]> git.ipfire.org Git - thirdparty/kernel/stable.git/commitdiff
iommu/amd/pgtbl: Fix possible race while increase page table level
authorVasant Hegde <vasant.hegde@amd.com>
Sat, 13 Sep 2025 06:26:57 +0000 (06:26 +0000)
committerGreg Kroah-Hartman <gregkh@linuxfoundation.org>
Thu, 25 Sep 2025 09:13:46 +0000 (11:13 +0200)
commit 1e56310b40fd2e7e0b9493da9ff488af145bdd0c upstream.

The AMD IOMMU host page table implementation supports dynamic page table levels
(up to 6 levels), starting with a 3-level configuration that expands based on
IOVA address. The kernel maintains a root pointer and current page table level
to enable proper page table walks in alloc_pte()/fetch_pte() operations.

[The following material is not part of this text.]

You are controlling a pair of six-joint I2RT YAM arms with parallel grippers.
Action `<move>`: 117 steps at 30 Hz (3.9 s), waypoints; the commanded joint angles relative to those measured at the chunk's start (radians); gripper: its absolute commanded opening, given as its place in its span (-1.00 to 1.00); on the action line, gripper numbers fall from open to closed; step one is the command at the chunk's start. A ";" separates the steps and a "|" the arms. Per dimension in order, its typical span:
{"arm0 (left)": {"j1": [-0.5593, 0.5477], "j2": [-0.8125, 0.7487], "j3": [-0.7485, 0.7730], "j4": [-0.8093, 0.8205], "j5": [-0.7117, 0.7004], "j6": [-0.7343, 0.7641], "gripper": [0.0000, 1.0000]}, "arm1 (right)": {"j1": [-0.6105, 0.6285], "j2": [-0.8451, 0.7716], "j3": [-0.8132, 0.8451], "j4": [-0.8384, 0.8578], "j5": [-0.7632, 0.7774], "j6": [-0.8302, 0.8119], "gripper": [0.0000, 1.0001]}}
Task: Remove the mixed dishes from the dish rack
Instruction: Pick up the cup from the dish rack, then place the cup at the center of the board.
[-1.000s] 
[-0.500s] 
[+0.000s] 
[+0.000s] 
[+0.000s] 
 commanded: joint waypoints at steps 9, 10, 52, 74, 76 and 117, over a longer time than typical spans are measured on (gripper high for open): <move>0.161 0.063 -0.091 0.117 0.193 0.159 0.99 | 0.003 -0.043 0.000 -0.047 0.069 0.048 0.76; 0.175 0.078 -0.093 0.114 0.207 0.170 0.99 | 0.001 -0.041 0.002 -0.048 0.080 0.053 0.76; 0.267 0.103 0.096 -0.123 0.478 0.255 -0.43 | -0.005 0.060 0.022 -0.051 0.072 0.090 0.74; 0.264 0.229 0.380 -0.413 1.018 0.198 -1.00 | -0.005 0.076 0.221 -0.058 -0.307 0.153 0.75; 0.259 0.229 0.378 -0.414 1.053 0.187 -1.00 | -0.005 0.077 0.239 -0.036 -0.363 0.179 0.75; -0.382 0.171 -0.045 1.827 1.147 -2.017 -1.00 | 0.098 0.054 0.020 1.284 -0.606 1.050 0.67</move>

The IOMMU IOVA allocator initially starts with 32-bit address and onces its
exhuasted it switches to 64-bit address (max address is determined based
on IOMMU and device DMA capability). To support larger IOVA, AMD IOMMU
driver increases page table level.

But in unmap path (iommu_v1_unmap_pages()), fetch_pte() reads
pgtable->[root/mode] without lock. So its possible that in exteme corner case,
when increase_address_space() is updating pgtable->[root/mode], fetch_pte()
reads wrong page table level (pgtable->mode). It does compare the value with
level encoded in page table and returns NULL. This will result is
iommu_unmap ops to fail and upper layer may retry/log WARN_ON.

CPU 0                                         CPU 1
------                                       ------
map pages                                    unmap pages
alloc_pte() -> increase_address_space()      iommu_v1_unmap_pages() -> fetch_pte()
  pgtable->root = pte (new root value)
                                             READ pgtable->[mode/root]
       Reads new root, old mode
  Updates mode (pgtable->mode += 1)

Since Page table level updates are infrequent and already synchronized with a
spinlock, implement seqcount to enable lock-free read operations on the read path.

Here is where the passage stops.